*INSTRUCTIONS FOR THE TASK*
All of the records need to be retyped exactly, with no line dropped.

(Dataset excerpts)
______

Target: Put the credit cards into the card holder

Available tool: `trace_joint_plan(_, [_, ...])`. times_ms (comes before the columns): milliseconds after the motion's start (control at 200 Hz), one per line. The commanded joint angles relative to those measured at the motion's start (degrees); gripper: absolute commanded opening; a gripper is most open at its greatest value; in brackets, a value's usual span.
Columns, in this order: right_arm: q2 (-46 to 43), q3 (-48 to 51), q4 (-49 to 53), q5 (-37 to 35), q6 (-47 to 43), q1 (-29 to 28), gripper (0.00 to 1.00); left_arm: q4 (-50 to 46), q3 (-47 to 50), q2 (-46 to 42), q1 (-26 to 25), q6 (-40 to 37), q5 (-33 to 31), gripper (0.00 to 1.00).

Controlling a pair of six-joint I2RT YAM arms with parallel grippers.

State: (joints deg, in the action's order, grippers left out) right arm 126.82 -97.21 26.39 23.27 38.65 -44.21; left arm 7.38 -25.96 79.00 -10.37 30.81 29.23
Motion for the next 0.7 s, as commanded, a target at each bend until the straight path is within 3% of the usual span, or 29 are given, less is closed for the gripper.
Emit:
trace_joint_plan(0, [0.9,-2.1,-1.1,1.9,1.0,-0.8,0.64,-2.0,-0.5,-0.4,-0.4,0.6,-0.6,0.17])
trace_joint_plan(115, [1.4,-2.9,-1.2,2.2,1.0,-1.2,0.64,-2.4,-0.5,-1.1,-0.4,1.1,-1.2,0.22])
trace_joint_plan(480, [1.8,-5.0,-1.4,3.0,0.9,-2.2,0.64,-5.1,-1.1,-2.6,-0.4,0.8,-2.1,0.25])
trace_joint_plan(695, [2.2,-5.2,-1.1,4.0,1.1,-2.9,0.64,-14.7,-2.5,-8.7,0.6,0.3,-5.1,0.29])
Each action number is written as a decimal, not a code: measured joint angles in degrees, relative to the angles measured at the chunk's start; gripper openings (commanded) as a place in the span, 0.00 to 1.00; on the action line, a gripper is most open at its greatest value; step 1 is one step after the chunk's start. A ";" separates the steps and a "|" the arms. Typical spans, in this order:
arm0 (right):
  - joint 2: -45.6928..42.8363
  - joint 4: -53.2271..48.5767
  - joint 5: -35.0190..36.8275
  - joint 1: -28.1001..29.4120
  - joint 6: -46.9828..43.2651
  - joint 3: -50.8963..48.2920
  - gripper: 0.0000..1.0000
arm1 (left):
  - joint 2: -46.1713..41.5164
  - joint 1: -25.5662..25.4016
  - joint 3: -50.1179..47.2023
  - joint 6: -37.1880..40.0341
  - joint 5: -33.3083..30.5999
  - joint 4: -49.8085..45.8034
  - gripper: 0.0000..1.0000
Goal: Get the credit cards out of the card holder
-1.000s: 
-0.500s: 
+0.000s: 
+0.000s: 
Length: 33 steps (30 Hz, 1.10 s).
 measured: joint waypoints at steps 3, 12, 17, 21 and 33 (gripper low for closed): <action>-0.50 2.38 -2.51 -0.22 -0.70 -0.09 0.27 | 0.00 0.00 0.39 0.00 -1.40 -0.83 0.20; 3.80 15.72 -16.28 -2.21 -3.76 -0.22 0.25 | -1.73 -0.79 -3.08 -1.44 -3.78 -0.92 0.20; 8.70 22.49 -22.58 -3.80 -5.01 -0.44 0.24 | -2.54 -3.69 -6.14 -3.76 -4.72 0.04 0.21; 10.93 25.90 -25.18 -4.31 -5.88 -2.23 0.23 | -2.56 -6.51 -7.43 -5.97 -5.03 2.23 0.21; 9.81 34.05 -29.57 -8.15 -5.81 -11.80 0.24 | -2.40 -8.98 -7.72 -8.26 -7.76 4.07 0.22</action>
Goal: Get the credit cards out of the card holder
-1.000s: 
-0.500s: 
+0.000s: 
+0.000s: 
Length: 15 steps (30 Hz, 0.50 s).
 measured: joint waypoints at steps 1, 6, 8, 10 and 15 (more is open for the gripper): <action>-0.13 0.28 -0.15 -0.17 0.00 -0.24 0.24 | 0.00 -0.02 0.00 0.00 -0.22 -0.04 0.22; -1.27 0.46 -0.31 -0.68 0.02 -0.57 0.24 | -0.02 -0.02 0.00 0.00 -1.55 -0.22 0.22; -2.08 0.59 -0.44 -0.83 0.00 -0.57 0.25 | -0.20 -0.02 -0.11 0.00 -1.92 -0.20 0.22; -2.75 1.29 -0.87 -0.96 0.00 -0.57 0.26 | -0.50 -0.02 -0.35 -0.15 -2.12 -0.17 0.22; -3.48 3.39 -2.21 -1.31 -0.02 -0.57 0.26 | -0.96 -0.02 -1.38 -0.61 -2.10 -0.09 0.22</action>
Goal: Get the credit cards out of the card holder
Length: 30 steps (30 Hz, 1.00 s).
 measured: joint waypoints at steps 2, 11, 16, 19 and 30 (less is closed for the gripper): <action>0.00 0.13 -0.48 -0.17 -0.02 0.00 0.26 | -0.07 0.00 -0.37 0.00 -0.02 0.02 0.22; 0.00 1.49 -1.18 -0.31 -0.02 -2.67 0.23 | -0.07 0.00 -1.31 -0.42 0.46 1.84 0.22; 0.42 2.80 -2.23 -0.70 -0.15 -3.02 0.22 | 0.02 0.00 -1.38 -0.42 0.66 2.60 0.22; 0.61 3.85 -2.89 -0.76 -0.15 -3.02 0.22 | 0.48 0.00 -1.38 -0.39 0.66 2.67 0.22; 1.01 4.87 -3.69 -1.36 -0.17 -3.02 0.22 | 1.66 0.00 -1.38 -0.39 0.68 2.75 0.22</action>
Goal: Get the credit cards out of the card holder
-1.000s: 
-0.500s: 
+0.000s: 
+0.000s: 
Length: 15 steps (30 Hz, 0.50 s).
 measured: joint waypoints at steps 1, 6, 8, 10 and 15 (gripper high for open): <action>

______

*SOLUTION TO THIS TASK*
Target: Put the credit cards into the card holder

Available tool: `trace_joint_plan(_, [_, ...])`. times_ms (comes before the columns): milliseconds after the motion's start (control at 200 Hz), one per line. The commanded joint angles relative to those measured at the motion's start (degrees); gripper: absolute commanded opening; a gripper is most open at its greatest value; in brackets, a value's usual span.
Columns, in this order: right_arm: q2 (-46 to 43), q3 (-48 to 51), q4 (-49 to 53), q5 (-37 to 35), q6 (-47 to 43), q1 (-29 to 28), gripper (0.00 to 1.00); left_arm: q4 (-50 to 46), q3 (-47 to 50), q2 (-46 to 42), q1 (-26 to 25), q6 (-40 to 37), q5 (-33 to 31), gripper (0.00 to 1.00).

Controlling a pair of six-joint I2RT YAM arms with parallel grippers.

State: (joints deg, in the action's order, grippers left out) right arm 126.82 -97.21 26.39 23.27 38.65 -44.21; left arm 7.38 -25.96 79.00 -10.37 30.81 29.23
Motion for the next 0.7 s, as commanded, a target at each bend until the straight path is within 3% of the usual span, or 29 are given, less is closed for the gripper.
Emit:
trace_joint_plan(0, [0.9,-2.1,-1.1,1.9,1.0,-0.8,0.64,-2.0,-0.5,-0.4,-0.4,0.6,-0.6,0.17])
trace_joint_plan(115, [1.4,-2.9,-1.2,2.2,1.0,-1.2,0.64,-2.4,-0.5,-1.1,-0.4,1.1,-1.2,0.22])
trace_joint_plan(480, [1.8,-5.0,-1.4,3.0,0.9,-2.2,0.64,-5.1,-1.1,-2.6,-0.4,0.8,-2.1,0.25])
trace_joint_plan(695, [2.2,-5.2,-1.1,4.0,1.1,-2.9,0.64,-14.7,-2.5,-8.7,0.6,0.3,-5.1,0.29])
Each action number is written as a decimal, not a code: measured joint angles in degrees, relative to the angles measured at the chunk's start; gripper openings (commanded) as a place in the span, 0.00 to 1.00; on the action line, a gripper is most open at its greatest value; step 1 is one step after the chunk's start. A ";" separates the steps and a "|" the arms. Typical spans, in this order:
arm0 (right):
  - joint 2: -45.6928..42.8363
  - joint 4: -53.2271..48.5767
  - joint 5: -35.0190..36.8275
  - joint 1: -28.1001..29.4120
  - joint 6: -46.9828..43.2651
  - joint 3: -50.8963..48.2920
  - gripper: 0.0000..1.0000
arm1 (left):
  - joint 2: -46.1713..41.5164
  - joint 1: -25.5662..25.4016
  - joint 3: -50.1179..47.2023
  - joint 6: -37.1880..40.0341
  - joint 5: -33.3083..30.5999
  - joint 4: -49.8085..45.8034
  - gripper: 0.0000..1.0000
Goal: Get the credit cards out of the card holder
-1.000s: 
-0.500s: 
+0.000s: 
+0.000s: 
Length: 33 steps (30 Hz, 1.10 s).
 measured: joint waypoints at steps 3, 12, 17, 21 and 33 (gripper low for closed): <action>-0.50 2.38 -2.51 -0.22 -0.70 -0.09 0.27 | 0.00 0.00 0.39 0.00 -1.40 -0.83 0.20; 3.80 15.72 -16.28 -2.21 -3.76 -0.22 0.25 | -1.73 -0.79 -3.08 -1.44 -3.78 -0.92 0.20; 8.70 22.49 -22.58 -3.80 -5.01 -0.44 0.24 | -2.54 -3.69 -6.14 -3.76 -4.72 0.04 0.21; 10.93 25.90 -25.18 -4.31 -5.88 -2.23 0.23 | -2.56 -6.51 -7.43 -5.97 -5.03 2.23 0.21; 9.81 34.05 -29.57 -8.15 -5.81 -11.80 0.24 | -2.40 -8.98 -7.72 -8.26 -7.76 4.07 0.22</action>
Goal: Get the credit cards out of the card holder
-1.000s: 
-0.500s: 
+0.000s: 
+0.000s: 
Length: 15 steps (30 Hz, 0.50 s).
 measured: joint waypoints at steps 1, 6, 8, 10 and 15 (more is open for the gripper): <action>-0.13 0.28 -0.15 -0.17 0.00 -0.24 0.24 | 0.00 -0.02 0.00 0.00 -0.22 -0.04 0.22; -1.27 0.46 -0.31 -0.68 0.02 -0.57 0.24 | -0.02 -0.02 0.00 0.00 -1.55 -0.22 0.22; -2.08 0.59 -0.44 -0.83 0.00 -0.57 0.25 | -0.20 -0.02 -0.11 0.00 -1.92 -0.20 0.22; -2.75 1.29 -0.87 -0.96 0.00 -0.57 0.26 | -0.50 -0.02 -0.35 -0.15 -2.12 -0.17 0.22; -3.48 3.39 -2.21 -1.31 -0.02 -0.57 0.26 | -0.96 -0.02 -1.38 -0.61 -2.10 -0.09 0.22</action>
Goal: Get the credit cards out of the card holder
Length: 30 steps (30 Hz, 1.00 s).
 measured: joint waypoints at steps 2, 11, 16, 19 and 30 (less is closed for the gripper): <action>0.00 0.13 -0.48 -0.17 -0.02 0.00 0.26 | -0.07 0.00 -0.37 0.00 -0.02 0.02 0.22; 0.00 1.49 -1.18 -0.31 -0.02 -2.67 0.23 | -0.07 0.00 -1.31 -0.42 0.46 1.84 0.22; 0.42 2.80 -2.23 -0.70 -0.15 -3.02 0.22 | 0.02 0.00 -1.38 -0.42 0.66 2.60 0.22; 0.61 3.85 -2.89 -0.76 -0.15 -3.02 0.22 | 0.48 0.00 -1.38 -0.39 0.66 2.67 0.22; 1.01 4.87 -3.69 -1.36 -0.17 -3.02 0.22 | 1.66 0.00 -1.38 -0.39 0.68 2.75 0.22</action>
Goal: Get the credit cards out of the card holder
-1.000s: 
-0.500s: 
+0.000s: 
+0.000s: 
Length: 15 steps (30 Hz, 0.50 s).
 measured: joint waypoints at steps 1, 6, 8, 10 and 15 (gripper high for open): <action>

There is no more output to give.